◆ **INSTRUCTIONS TO FOLLOW**
Return the lines of the material below exactly, beginning with the line that has "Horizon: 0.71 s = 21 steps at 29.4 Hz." in it and finishing with the line that has "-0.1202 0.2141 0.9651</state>" in it. Leave all pictures aside.

◆ **RECORDS FOR THIS TASK**
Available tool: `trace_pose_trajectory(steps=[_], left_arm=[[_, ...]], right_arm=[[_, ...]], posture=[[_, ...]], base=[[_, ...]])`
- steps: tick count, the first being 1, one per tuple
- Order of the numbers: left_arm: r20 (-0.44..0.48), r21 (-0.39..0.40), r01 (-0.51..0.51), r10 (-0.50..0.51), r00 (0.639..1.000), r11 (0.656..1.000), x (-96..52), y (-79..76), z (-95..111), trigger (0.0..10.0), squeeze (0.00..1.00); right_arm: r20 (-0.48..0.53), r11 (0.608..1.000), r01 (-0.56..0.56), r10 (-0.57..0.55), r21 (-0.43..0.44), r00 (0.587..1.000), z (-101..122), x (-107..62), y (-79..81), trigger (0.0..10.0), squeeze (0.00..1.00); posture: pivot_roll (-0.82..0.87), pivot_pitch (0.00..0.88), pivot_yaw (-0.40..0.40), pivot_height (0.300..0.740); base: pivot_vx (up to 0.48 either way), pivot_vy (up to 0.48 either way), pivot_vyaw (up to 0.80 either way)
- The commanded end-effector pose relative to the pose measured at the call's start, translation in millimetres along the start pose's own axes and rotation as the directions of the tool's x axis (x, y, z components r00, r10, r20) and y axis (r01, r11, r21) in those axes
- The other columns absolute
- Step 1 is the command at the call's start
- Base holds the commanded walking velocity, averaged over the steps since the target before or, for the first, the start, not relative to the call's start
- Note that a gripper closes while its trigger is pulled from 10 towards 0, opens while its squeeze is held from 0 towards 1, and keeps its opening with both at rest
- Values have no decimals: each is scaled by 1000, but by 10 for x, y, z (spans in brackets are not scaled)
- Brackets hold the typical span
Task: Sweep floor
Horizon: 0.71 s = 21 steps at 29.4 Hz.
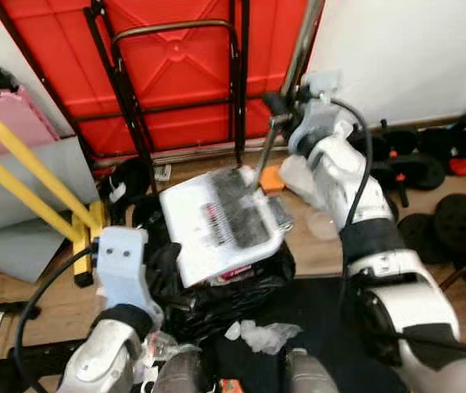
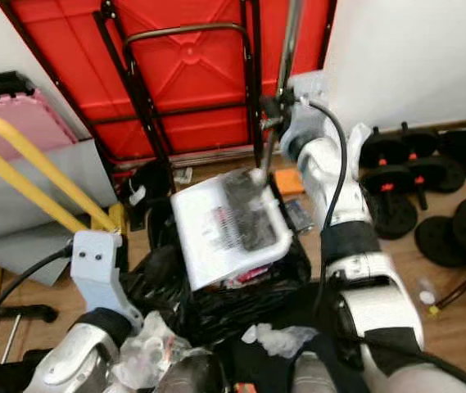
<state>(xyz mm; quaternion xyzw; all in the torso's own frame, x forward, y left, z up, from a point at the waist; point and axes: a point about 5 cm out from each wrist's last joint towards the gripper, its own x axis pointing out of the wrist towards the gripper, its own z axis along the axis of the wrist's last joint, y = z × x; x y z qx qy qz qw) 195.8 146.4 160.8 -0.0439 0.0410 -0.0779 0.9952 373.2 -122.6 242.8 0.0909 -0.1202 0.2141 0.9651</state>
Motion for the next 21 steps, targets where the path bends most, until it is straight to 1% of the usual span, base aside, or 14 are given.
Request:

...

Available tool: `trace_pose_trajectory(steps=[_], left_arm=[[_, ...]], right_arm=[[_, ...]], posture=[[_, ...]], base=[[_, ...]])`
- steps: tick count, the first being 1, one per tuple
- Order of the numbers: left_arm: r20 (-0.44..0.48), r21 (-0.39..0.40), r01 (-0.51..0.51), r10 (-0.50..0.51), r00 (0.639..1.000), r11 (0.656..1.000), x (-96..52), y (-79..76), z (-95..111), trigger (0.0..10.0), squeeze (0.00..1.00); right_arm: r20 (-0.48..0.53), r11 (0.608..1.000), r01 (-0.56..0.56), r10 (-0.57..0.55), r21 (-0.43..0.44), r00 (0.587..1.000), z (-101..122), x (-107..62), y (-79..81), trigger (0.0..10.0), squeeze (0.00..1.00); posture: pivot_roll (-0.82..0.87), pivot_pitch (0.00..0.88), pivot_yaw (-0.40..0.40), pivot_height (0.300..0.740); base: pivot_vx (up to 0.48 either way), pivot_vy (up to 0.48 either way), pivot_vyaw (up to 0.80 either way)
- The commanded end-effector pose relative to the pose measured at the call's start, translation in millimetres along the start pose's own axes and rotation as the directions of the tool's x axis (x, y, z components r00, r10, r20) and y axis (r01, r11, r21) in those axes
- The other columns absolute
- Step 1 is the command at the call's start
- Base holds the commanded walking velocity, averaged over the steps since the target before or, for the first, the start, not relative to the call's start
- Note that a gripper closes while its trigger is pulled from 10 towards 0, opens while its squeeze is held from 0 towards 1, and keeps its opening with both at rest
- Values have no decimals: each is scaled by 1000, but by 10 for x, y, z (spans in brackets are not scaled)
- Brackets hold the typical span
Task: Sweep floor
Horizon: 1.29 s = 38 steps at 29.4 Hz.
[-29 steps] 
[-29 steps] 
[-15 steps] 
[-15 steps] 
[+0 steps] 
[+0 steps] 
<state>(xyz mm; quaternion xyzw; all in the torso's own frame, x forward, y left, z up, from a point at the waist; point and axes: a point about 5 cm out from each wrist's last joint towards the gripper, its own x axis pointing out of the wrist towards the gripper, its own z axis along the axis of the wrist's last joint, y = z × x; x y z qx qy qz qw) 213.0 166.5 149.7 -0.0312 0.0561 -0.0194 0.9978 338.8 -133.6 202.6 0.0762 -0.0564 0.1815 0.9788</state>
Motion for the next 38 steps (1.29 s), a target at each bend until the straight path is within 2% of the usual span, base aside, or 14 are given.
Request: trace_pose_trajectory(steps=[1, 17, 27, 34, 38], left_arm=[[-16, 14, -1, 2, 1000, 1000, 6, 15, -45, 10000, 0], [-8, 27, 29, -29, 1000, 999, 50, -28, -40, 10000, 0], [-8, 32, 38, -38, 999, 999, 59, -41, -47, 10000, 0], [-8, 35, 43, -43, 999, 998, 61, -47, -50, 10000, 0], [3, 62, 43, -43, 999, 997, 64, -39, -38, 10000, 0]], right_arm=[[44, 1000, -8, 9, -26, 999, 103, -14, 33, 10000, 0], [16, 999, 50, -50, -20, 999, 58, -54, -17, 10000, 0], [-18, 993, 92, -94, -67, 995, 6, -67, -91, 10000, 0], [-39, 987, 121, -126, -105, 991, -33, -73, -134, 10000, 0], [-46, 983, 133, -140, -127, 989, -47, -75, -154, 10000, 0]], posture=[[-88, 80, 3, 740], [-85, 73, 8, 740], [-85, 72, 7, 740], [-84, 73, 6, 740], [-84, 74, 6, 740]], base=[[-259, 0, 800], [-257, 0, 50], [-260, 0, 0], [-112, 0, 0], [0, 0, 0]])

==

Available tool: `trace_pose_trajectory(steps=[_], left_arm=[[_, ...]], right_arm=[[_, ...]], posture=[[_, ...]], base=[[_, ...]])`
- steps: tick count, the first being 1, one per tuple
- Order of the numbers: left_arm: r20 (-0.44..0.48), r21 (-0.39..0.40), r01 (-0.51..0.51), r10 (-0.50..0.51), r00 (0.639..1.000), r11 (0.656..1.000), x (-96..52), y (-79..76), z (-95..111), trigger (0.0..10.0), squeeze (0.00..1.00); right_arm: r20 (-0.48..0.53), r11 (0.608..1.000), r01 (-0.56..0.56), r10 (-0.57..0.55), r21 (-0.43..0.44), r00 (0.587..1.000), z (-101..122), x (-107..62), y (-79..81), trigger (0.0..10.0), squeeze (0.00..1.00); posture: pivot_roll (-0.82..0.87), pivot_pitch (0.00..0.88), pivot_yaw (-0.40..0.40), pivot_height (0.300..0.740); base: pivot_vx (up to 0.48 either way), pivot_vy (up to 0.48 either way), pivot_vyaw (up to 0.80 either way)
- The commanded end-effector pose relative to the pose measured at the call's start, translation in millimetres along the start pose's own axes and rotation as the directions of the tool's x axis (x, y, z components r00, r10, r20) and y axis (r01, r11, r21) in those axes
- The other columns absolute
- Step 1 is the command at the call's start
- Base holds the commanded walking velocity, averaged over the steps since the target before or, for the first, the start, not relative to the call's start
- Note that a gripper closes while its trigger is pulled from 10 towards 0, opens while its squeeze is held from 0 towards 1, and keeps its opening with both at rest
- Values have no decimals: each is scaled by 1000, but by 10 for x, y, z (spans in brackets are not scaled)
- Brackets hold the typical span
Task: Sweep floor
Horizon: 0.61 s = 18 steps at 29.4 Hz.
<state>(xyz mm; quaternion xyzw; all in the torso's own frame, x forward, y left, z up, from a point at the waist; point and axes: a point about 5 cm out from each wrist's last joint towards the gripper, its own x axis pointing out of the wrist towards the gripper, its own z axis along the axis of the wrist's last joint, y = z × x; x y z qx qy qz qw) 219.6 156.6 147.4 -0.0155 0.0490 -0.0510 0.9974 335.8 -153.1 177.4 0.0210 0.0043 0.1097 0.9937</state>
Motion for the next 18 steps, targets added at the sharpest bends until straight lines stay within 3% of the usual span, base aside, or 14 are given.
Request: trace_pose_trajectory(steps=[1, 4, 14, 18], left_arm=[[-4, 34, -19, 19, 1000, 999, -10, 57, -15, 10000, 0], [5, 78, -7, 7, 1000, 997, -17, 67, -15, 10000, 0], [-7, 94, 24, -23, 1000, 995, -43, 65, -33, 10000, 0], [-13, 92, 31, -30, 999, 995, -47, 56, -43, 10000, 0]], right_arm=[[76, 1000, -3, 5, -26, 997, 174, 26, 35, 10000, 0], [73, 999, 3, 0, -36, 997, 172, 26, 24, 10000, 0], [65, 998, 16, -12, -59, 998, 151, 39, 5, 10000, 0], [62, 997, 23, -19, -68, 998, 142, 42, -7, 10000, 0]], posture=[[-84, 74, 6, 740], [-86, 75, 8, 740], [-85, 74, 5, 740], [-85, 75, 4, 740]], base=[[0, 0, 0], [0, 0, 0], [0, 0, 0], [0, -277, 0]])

◆ **ANSWER BOX**
Horizon: 0.71 s = 21 steps at 29.4 Hz.
<state>(xyz mm; quaternion xyzw; all in the torso's own frame, x forward, y left, z up, from a point at the waist; point and axes: a point about 5 cm out from each wrist's last joint towards the gripper, its own x axis pointing out of the wrist towards the gripper, its own z axis along the axis of the wrist's last joint, y = z × x; x y z qx qy qz qw) 195.8 146.4 160.8 -0.0439 0.0410 -0.0779 0.9952 373.2 -122.6 242.8 0.0909 -0.1202 0.2141 0.9651</state>

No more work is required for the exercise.